_RECORDS PROVIDED_
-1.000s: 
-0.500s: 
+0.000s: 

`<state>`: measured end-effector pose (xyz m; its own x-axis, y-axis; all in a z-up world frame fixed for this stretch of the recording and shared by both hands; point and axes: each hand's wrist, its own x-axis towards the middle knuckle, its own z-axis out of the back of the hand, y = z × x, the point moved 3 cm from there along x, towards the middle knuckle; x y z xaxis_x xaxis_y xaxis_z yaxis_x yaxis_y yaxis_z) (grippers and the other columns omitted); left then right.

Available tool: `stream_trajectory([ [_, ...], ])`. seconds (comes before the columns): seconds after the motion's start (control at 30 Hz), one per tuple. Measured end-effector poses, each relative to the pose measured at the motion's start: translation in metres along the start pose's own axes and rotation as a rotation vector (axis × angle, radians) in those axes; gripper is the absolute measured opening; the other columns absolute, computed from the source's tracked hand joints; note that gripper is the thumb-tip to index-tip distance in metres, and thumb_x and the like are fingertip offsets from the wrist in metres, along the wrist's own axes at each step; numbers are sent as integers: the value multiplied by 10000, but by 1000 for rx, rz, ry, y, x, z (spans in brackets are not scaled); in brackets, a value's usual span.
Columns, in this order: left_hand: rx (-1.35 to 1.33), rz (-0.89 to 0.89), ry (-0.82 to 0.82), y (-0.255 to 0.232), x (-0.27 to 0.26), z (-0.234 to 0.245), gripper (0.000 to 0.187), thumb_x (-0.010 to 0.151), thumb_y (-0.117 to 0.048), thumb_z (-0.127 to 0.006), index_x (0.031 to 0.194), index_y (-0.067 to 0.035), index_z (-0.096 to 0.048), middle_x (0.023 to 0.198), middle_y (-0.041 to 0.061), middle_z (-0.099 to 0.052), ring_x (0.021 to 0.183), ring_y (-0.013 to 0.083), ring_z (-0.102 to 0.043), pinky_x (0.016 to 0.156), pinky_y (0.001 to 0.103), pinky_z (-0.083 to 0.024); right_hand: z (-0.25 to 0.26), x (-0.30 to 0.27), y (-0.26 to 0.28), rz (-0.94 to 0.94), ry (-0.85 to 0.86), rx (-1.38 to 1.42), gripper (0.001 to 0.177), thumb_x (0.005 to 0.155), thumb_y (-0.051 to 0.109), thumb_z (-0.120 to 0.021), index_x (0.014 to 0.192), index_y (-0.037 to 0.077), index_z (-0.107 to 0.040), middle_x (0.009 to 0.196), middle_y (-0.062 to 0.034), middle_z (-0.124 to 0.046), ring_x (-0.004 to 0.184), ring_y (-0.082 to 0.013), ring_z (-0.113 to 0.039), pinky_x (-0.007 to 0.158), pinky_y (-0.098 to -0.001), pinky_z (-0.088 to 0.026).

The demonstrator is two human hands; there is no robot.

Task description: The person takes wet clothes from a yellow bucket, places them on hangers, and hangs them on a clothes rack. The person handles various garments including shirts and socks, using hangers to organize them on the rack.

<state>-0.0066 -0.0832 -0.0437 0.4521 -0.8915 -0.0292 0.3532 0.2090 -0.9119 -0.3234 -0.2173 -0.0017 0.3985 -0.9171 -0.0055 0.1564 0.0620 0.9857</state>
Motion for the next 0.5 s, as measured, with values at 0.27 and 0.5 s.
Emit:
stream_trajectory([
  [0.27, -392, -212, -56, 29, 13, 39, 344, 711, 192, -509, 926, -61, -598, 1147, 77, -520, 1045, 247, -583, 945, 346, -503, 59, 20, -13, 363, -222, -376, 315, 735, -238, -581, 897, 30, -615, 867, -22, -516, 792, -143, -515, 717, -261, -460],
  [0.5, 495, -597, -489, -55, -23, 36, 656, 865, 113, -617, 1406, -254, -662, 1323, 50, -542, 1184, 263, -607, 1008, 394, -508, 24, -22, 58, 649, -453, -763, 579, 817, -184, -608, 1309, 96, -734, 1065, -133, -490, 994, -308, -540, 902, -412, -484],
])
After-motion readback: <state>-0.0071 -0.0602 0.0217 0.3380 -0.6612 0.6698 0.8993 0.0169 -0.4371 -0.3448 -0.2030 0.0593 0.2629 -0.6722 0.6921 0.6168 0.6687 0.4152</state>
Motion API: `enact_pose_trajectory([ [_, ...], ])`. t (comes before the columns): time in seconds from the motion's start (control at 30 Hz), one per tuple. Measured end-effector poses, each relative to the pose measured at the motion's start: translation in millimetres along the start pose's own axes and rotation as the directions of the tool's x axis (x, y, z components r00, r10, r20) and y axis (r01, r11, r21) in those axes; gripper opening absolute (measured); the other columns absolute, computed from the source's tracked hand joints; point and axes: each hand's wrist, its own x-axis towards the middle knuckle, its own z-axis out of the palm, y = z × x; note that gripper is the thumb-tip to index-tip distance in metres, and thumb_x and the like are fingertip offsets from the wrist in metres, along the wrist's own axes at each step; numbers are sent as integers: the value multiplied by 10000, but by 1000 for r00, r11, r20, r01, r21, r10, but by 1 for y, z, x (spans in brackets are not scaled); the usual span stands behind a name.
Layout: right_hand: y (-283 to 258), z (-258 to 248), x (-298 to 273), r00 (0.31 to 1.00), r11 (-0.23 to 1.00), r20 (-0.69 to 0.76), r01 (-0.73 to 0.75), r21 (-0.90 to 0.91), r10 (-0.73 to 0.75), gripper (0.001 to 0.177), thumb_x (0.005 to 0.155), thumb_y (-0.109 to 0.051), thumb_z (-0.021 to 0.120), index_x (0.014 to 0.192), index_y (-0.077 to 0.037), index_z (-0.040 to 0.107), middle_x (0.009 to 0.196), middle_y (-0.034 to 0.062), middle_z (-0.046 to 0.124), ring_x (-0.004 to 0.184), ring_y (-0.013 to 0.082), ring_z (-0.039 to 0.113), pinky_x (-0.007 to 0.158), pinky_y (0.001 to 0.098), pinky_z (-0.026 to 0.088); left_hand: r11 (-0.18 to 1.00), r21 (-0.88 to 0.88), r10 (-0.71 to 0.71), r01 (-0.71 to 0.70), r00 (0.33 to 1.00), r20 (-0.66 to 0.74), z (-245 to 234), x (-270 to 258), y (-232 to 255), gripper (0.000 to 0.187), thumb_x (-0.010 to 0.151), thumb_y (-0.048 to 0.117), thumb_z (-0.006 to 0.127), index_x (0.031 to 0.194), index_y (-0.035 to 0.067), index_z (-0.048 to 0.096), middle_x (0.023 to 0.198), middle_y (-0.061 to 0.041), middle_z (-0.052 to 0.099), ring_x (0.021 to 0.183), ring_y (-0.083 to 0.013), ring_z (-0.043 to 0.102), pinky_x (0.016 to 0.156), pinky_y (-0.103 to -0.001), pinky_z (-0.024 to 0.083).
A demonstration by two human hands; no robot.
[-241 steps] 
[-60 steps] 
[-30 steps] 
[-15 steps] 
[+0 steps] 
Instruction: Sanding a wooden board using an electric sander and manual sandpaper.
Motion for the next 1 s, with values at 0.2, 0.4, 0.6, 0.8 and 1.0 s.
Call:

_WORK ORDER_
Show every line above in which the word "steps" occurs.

_TASK RESULT_
[-241 steps] 
[-60 steps] 
[-30 steps] 
[-15 steps] 
[+0 steps] 

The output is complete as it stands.